| DATASET SECTION |
= = =
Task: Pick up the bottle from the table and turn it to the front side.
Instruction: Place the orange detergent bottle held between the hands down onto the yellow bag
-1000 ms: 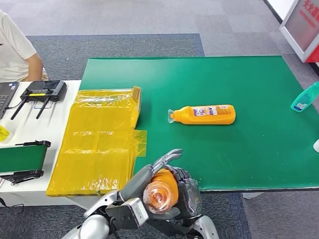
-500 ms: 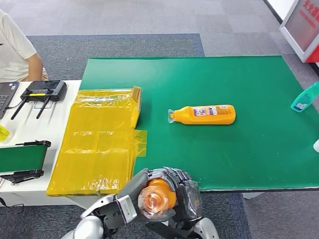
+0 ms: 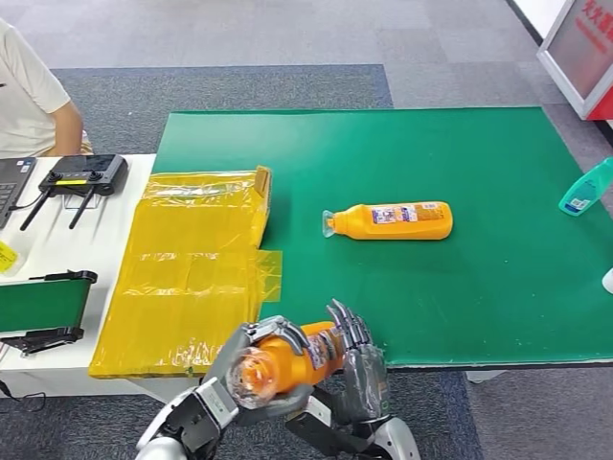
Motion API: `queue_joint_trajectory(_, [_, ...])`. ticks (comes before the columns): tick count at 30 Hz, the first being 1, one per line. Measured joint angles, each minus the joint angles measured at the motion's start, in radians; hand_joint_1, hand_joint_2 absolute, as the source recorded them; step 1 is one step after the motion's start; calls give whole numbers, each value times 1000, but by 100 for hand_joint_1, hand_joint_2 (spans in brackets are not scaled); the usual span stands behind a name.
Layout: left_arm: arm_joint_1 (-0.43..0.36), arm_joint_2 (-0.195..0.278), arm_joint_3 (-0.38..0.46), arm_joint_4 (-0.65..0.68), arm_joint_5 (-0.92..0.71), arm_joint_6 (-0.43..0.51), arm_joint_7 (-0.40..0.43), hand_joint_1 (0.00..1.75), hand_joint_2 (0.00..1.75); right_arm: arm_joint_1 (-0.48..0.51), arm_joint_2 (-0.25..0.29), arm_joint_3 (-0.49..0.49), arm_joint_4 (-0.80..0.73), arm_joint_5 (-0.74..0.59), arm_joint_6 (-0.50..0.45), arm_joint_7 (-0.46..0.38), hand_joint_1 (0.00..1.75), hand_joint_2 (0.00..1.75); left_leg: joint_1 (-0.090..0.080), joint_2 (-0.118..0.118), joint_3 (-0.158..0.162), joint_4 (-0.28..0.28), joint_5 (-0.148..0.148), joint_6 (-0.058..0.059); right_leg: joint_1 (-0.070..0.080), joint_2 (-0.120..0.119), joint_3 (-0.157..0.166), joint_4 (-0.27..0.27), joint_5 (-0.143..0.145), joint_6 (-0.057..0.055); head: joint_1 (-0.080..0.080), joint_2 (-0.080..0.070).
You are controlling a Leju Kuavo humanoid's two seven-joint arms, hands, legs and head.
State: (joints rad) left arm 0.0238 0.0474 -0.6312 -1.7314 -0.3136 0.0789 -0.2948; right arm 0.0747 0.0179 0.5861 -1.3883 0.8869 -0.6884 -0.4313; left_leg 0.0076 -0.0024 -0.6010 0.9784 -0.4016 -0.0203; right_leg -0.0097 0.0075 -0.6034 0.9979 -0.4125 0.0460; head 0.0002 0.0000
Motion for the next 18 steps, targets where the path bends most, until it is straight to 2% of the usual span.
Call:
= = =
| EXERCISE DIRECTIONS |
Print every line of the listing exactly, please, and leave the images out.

| EXERCISE SOLUTION |
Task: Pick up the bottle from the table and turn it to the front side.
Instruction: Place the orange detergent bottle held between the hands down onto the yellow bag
-1000 ms: 
-500 ms: 
+0 ms: 
Motion API: `queue_joint_trajectory(_, [_, ...])`. ticks (comes before the columns): tick count at 30 Hz, the first being 1, one per line. Measured joint angles, each minus the joint angles measured at the motion's start, in radians; hand_joint_1, hand_joint_2 absolute, as the source recorded them; step 1 is one step after the motion's start; calls give whole numbers, each value times 1000, but by 100 for hand_joint_1, hand_joint_2 (spans in brackets are not scaled); the usual span stands behind a name.
Layout: left_arm: arm_joint_1 (-0.43..0.36), arm_joint_2 (-0.195..0.278), arm_joint_3 (-0.38..0.46), arm_joint_4 (-0.65..0.68), arm_joint_5 (-0.92..0.71), arm_joint_6 (-0.43..0.51), arm_joint_7 (-0.40..0.43), hand_joint_1 (0.00..1.75), hand_joint_2 (0.00..1.75); right_arm: arm_joint_1 (-0.48..0.51), arm_joint_2 (-0.25..0.29), arm_joint_3 (-0.49..0.49), arm_joint_4 (-0.80..0.73), arm_joint_5 (-0.74..0.59), arm_joint_6 (-0.50..0.45), arm_joint_7 (-0.46..0.38), hand_joint_1 (0.00..1.75), hand_joint_2 (0.00..1.75); left_leg: joint_1 (-0.090..0.080), joint_2 (-0.118..0.118), joint_3 (-0.158..0.162), joint_4 (-0.28..0.28), joint_5 (-0.148..0.148), joint_6 (-0.058..0.059); right_leg: joint_1 (-0.070..0.080), joint_2 (-0.120..0.119), joint_3 (-0.157..0.166), joint_4 (-0.27..0.27), joint_5 (-0.143..0.145), joint_6 (-0.057..0.055); head: joint_1 (-0.080..0.080), joint_2 (-0.080..0.070).
You are controlling a Leju Kuavo humanoid's two seven-joint arms, hands, legs and head.
State: (joints rad) left arm 0.0238 0.0474 -0.6312 -1.7314 -0.3136 0.0789 -0.2948; right arm 0.0747 0.0179 0.5861 -1.3883 0.8869 -0.6884 -0.4313; left_leg 0.0076 -0.0024 -0.6010 0.9784 -0.4016 -0.0203; right_leg -0.0097 0.0075 -0.6034 0.9979 -0.4125 0.0460; head 0.0002 0.0000
Motion for the next 18 steps, targets where the path bends most, until it is straight to 2% of the usual span.
Call:

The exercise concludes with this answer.